ちこと
2015-05-30 21:49:56
1178文字
Public poke小説・SS
 

おはようのヒーロー

ルチャ+サトです。唐突に始まっておわります。

「ちゃぶ……ちゃぶ、ちゃ」
 呼ばれたような気がして、サトシはふ、と目を開ける。
 目の前に極彩色の翼が広がって、だれに呼ばれていたのかを瞬時に理解した。
……ルチャ、ブル?」
「ちゃぶ!」
 目を瞬かせながら、きょとんとした顔になる。頭はまだぼんやりとしていて、状況が掴めない。
 ただ、背中に温かい手が添えられていることは、なんとなく感じていた。
 ルチャブルが、サトシを抱き起こしてくれている。
「あれ……どうしたんだっけ」
「るちゃるちゃ、ちゃぶ」
「あ、そっか、みんなとはぐれて……
 仲間と合流すべく森をさまよっていたら、足もと不注意のうえ、タマゲタケたちを驚かせてしまったことを思い出す。
「あれ、“きのこのほうし”か……
「るちゃ」
「で、おれは寝ちゃったんだな」
「ちゃぶちゃぶ」
 相槌をうつようにルチャブルは頷く。
 しかし、あれ、とサトシは気づく。
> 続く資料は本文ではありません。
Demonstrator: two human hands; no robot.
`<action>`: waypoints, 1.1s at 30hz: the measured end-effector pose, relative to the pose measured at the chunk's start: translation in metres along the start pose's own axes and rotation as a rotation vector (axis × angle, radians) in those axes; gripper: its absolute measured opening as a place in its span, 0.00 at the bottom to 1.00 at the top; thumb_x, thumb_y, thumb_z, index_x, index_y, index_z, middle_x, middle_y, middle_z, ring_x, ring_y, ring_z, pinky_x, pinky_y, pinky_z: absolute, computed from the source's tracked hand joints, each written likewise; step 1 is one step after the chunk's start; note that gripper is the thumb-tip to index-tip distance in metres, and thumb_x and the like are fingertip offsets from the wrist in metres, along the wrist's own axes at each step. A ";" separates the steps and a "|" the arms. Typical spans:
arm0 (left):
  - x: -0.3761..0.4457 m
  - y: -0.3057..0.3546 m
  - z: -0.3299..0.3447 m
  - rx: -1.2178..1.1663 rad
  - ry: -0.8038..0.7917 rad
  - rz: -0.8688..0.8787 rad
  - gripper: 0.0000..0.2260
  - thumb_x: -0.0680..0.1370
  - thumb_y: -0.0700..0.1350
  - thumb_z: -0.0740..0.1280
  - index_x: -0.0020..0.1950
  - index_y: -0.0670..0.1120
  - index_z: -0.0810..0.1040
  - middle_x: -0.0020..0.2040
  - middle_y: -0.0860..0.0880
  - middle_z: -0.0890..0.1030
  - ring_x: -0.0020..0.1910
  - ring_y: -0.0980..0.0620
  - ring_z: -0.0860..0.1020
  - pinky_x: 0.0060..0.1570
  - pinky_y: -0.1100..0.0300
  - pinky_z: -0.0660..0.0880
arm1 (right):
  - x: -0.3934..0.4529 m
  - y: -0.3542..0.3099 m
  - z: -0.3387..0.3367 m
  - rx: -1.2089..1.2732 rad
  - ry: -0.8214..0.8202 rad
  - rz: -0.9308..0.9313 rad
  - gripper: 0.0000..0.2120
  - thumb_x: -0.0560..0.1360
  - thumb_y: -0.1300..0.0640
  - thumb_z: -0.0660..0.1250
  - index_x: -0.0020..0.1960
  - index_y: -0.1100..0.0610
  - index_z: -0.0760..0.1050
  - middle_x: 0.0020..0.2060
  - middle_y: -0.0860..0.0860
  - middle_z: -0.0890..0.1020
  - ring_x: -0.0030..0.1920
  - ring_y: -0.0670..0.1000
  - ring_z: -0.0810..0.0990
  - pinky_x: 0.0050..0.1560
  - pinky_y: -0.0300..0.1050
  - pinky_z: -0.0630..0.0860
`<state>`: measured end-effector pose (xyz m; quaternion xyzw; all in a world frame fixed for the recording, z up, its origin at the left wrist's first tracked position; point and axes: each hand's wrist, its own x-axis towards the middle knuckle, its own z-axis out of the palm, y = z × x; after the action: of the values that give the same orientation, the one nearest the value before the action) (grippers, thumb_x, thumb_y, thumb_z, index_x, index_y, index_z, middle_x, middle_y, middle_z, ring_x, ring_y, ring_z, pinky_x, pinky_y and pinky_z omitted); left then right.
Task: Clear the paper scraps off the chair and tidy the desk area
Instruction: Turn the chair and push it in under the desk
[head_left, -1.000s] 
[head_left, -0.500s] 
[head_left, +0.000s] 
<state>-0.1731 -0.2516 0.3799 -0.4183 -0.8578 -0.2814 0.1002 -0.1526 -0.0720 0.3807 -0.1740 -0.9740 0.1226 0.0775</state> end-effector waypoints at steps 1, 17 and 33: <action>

みんなとはぐれたとき、ルチャブルとも離れ離れになっていたはずだった。
 それについて尋ねようと、ルチャブルの方を見る。思いのほかすぐそばに顔があって、ぎょっと驚いてしまった。
 そっか、おれ、まだルチャブルに抱えられてるんだ。
 体のサイズは、サトシのほうがひとまわりもふたまわりも大きいはずだ。抱えにくいことこのうえないだろうに、ルチャブルの逞しい腕は、サトシの背をしっかりと支えている。
 下半身を地べたに投げ出したままのサトシは、ルチャブルにその身を預けるままになっていた。
……る、ルチャブル」
「ちゃぶ?」
「重いだろ? おれはもう大丈夫だよ、さんきゅ」
 言いながら、サトシは自分で体を起こそうとする。
 だけどルチャブルは、なぜだかそれには応じない。
 手をサトシの肩にまで回し、ぎゅ、と体ごと近づけた。
「る……ルチャブル?」
「ちゃぶちゃ、ちゃーぶ」
 名前を呼ばれたと思ったので、そっとルチャブルの顔を覗きこむ。
 黄金いろの瞳と目が合った。
 ルチャブルは、サトシを見つめて、ふ、と口角をあげる。
 彼の意図は、完全にははかりかねる。
 けれど、その笑みは、すとん、とサトシの心に落ちてきた。
 何ともなしに、サトシは思ってしまう。

 ――――あーあ、やっぱりかっこいいなあ、こいつ。

 森のなか、独りで寝こけていたサトシを探し出し、そっと抱き起こしたであろう……そんなルチャブルの様子が、サトシの目にも浮かぶようだった。
 サトシよりもひとまわりもふたまわりも小さな体は、サトシの体をしっかと支えて離さない。
 守られる側になるのは歯がゆいのだけれど、あまりに彼がきらきらと見えて、余計なことを言う気が失せてしまう。

 今日のルチャブルは、おれのヒーローだなあ。

 思ったことをそのまま彼に伝えると、「るちゃ!」と自慢げに笑ってくれた。